Your goal: Each line below that holds the string "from" counts once; report the total and nothing else.

Supplied material:
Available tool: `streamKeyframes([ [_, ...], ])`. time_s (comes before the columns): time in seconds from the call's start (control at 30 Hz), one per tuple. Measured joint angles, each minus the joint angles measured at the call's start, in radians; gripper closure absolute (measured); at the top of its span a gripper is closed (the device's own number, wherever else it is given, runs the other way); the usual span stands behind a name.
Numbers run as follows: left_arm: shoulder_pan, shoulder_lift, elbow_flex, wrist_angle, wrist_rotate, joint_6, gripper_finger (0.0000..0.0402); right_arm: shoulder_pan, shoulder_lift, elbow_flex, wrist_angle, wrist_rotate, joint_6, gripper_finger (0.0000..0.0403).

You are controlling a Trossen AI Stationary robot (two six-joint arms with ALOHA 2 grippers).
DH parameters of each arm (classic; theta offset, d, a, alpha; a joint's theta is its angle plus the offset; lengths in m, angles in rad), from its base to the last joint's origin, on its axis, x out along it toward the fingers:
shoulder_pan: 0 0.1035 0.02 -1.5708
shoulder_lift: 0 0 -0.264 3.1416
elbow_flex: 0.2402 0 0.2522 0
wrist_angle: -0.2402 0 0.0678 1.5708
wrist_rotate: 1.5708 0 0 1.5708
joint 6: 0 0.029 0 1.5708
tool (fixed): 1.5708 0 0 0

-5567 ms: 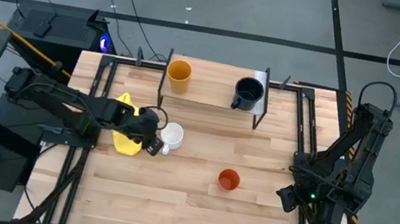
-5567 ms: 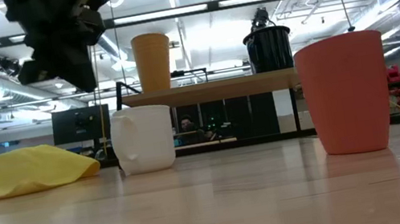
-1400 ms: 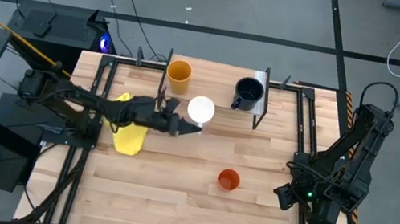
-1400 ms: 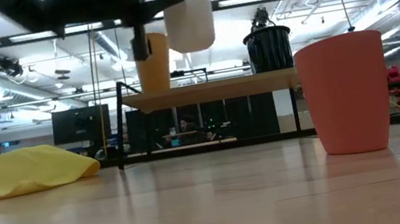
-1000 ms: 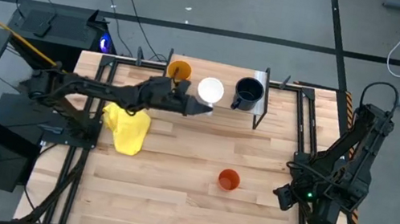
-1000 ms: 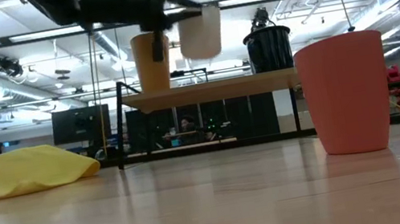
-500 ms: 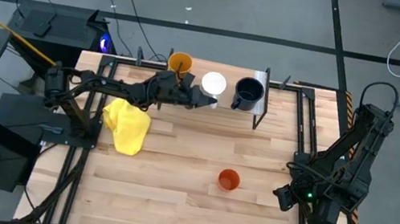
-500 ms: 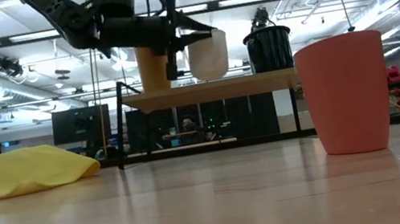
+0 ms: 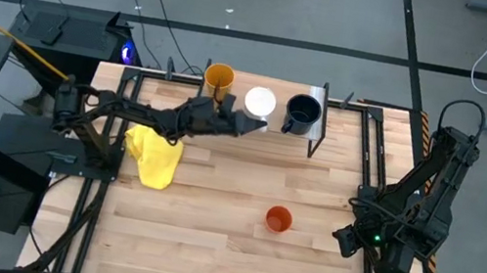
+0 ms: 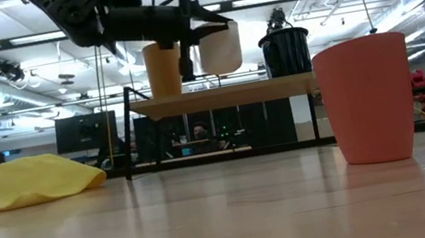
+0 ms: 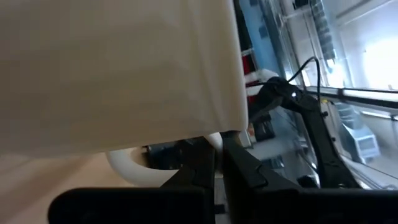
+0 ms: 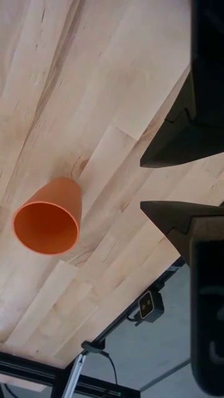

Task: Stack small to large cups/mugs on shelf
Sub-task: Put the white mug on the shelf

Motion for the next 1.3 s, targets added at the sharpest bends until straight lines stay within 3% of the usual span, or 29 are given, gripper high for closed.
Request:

Solution for this task: 2